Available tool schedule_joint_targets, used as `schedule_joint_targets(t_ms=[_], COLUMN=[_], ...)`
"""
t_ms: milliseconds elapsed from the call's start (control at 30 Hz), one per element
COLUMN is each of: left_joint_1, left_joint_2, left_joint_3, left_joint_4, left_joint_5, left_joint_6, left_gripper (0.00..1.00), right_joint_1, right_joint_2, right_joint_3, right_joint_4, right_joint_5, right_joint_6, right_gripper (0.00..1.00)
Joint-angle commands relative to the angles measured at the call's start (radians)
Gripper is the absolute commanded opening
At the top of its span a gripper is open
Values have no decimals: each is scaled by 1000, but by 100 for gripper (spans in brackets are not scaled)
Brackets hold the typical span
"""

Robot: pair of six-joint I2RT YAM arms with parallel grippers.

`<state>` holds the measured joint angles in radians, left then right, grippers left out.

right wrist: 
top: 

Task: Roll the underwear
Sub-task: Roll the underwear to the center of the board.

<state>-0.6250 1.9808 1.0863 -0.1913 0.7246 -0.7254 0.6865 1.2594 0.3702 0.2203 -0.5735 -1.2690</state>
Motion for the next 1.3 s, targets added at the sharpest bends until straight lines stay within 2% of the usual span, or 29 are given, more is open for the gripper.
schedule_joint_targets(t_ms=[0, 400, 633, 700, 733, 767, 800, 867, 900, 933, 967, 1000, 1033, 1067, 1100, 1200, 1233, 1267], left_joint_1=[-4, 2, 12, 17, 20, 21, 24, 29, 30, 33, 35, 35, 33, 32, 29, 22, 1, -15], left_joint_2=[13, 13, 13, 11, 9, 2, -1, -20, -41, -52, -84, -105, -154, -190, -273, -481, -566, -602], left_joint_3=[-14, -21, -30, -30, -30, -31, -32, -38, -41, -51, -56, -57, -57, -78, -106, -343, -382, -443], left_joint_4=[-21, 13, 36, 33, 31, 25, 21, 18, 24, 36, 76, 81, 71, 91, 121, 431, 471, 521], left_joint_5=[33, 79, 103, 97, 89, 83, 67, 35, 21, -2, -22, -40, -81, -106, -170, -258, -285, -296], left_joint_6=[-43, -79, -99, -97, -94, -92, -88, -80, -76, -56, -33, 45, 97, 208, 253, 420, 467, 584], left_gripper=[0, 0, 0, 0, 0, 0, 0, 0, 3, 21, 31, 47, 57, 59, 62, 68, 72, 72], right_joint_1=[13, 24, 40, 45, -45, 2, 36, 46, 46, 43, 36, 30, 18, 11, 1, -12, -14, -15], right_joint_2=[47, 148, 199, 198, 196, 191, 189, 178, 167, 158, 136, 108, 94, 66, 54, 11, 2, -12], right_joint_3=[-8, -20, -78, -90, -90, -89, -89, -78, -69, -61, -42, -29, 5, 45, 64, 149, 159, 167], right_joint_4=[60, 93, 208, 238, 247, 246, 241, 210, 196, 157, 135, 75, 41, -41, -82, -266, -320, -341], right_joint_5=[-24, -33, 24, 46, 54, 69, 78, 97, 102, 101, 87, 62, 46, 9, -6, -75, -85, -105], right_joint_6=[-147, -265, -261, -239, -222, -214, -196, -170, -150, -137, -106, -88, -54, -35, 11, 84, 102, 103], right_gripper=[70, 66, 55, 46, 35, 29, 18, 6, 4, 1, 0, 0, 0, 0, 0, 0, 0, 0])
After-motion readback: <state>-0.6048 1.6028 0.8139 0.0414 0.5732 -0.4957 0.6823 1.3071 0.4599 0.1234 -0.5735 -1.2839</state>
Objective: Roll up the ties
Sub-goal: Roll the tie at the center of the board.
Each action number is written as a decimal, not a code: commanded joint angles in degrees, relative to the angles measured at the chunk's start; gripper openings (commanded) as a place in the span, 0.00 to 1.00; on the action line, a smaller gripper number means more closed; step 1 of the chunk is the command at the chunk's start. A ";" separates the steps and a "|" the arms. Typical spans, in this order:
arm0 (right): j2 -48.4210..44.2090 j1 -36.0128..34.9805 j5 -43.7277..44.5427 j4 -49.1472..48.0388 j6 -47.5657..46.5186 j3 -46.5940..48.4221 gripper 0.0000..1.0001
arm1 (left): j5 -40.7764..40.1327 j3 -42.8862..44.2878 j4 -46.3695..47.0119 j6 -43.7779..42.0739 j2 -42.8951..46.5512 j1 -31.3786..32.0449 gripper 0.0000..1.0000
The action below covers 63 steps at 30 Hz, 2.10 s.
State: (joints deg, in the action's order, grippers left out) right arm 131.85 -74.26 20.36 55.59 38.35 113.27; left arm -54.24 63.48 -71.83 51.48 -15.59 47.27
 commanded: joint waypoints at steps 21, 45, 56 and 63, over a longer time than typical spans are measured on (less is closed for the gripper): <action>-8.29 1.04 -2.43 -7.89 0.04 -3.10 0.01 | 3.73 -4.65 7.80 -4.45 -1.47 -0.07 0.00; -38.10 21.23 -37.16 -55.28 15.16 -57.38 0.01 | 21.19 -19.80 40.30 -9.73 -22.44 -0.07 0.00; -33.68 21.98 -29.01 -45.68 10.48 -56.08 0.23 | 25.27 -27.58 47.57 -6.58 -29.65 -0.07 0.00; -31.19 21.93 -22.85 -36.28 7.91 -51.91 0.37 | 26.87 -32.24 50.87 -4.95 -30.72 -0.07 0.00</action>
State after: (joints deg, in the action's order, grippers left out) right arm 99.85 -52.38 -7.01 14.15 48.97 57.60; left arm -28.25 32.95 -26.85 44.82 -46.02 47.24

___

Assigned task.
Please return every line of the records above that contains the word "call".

Task solution.
t_ms: milliseconds elapsed from the call's start (control at 30 Hz), one per element
Joint-angle commands relative to the angles measured at the call's start (radians)

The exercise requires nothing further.